After that acting triumph, Loren returned to Hollywood as a Star Eminence. As one of the last traditional movie queens, she gracefully enlivened the superior epic, El Cid , stunningly clotheshorsed her way through the spyjinks of Arabesque , and brought enchantment to bear on a beggarman's version of Man of La Mancha , one of the musical genre's last gasps. An inestimable star in English, she is perhaps a finer actress in her native tongue. Having danced a comic-dramatic two-step with Mastroianni in such smash hits as Yesterday, Today, and Tomorrow , and Marriage Italian Style , she also paired beautifully with him in Scola's A Special Day , as a love-starved fascist-brainwashed housewife enjoying a respite from unhappiness.

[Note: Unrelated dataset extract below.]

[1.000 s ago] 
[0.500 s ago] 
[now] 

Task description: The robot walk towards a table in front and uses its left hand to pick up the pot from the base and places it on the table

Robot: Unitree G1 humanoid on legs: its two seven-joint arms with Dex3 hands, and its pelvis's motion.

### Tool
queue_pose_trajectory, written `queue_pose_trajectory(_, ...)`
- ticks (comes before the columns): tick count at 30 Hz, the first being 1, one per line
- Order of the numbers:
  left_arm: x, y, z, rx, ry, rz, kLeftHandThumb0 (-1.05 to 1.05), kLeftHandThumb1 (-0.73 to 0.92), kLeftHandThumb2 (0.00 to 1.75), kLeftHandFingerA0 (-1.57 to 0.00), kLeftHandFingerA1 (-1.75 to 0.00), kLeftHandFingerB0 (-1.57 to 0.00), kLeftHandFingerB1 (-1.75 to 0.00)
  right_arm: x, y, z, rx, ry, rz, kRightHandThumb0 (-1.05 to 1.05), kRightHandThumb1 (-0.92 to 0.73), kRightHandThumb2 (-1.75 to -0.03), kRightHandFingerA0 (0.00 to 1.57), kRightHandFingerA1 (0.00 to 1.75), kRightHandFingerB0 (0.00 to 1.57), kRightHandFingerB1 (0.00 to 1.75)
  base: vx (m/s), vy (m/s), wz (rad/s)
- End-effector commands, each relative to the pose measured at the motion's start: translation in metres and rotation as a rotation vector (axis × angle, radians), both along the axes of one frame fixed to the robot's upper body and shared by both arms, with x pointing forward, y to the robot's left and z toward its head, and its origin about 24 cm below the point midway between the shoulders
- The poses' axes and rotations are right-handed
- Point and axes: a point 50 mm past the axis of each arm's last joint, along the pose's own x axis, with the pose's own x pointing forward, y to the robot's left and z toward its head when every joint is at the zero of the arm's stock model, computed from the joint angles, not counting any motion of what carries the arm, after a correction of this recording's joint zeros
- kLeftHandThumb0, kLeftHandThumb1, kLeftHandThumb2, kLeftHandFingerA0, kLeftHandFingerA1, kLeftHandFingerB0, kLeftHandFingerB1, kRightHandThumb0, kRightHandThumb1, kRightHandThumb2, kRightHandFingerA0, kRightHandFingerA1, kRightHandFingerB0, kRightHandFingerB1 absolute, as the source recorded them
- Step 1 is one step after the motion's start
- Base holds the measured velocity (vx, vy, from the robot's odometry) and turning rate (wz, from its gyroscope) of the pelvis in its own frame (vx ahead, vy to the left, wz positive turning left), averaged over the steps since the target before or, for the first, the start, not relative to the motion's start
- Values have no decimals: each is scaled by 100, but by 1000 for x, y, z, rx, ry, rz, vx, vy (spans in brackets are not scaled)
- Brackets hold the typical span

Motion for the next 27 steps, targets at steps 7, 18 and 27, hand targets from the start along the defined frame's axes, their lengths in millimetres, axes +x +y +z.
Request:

Although many of her American projects were drivel, and although her later Italian films are drivel on a smaller budget, nothing can bank those Loren fires. Television has not been fruitful (she did not even play herself persuasively in her own biopic), and in retrospect, one is relieved she did not become a television diva on Dynasty since Joan Collins was their second choice and better suited to the crassness. With so few opportunities encircling her brand of endangered species stardom (consider the twilight years of Kim Novak and Elizabeth Taylor), one hopes the resurgence of interest in Loren will bring worthy vehicles. What the world needs now, more than love, is a return to bona fide movie stars who take us beyond ourselves and dare us to dream. Since they do not make them like they used to, Loren is too precious a resource for the contemporary cinema to waste.